Remember when Athearn blue box kits were under two dollars and a bottle of Floquil was under a dollar. I tracked my model expenses in Quicken from 2008-2016, including travel expenses to meetings, starting
from scratch on acquiring the tools and supplies, building a medium size layout, building car and motive power fleets, etc., and I quit tracking at around $72,000 since I didn’t want my wife to know how much this hobby costs. The car fleet now is over $16
K and the power fleet is over $12 K. The rest is layout related, wood, track, wire, electronics, lighting, plus books, tools, supplies, and travel. I’m just now building structures and haven’t started scenery. I figure the cost will be over $100K before it
operational in another four years. Over a twenty year span, that’s $5000 per year or $417 per month.

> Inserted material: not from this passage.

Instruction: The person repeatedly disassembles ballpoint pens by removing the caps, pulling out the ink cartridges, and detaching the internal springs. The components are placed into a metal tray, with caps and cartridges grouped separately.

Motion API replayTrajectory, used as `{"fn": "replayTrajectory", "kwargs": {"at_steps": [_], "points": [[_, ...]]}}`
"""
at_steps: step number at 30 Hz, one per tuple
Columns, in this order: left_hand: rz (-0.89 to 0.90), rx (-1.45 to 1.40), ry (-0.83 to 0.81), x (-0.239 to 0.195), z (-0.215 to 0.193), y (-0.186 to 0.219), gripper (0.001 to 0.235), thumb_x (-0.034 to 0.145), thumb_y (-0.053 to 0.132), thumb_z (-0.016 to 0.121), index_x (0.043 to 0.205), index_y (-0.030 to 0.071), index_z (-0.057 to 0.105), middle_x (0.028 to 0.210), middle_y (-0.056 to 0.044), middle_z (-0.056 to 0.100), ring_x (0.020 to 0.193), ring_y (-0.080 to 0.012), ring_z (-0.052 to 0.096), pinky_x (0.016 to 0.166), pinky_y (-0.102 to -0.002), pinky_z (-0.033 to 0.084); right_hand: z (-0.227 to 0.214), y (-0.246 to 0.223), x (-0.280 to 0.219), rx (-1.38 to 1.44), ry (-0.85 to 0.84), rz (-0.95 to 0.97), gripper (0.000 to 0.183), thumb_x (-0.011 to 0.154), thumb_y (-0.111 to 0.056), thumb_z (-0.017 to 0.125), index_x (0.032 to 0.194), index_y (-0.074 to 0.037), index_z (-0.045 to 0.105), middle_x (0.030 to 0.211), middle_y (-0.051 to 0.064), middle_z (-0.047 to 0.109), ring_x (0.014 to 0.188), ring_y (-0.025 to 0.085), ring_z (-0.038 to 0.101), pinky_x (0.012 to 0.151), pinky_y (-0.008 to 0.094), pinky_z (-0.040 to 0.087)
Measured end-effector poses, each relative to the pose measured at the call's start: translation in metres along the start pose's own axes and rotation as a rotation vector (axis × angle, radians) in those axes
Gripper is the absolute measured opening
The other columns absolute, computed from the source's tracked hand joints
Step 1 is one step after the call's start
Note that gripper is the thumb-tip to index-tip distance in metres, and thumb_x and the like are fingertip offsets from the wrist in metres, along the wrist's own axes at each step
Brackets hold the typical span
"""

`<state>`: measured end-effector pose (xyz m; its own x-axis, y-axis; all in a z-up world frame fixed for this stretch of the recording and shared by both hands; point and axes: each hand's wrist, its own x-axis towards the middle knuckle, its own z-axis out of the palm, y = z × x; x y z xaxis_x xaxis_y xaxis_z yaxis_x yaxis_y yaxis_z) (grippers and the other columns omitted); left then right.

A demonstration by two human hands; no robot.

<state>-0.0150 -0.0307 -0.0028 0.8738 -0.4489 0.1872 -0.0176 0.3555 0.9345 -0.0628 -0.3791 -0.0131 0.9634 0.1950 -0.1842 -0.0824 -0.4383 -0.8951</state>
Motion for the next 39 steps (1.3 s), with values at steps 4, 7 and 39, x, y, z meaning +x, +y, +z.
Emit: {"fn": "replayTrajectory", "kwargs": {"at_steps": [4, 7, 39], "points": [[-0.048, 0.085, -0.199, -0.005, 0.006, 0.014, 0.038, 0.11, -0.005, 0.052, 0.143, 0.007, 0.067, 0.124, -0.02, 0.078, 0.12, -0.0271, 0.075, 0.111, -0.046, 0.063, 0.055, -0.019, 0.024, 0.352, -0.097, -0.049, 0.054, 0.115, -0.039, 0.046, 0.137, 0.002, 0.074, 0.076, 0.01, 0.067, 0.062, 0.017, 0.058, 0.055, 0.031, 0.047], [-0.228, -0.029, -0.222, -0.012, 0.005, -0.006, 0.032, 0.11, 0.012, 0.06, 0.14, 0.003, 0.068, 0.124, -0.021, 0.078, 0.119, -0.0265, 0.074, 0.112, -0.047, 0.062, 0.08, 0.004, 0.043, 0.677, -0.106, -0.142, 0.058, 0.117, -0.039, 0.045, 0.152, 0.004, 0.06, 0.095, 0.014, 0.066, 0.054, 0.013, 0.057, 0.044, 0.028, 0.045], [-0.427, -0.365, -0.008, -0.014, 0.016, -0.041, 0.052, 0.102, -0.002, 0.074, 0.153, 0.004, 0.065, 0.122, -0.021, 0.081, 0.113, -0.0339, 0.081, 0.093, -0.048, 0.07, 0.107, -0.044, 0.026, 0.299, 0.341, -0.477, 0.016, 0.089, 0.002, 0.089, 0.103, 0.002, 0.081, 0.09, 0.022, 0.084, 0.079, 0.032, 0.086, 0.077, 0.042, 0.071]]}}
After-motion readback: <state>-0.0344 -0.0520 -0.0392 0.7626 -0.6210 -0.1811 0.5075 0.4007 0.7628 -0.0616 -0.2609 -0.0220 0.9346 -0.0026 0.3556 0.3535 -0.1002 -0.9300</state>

Yes, model railroading is expensive, and it’s getting worse.
Nelson Moyer
From: CBQ@groups.io <CBQ@groups.io> On Behalf Of
Jeff Kraus via groups.io
Sent: Tuesday, July 23, 2024 2:41 PM
To: CBQ@groups.io
Subject: Re: [CBQ] C&S Hoppers
Model railroading is becoming a rich man’s hobby.
On Tuesday, July 23, 2024, 1:10 PM, Scott Frietsch <eaglecrestservices@gmail.com> wrote:
After reading all the other emails about the time frame people are modeling I believe quite a few of us model the 60s and early 70s. I believe the main problem is that these cars are $40 AAR 70 ton triple hoppers. This car has been done
pretty well in the past which I suspect many of us have a sizable fleet of. Now these are the nicest version ever done of this model of car but it is going to make the rest of our fleets look bad. If you only had a couple I could see spending that kind of
money but I know I own roughly 60 Accurail or Stewart cars so at $40 each it isn’t worth it when I could pick up another of those at a train show for $10 and renumber or repaint it. I am guessing in my personal opinion this model is going to be a loss for
everyone involved and will always have lack luster sales. My thoughts might be wrong to some but here I am.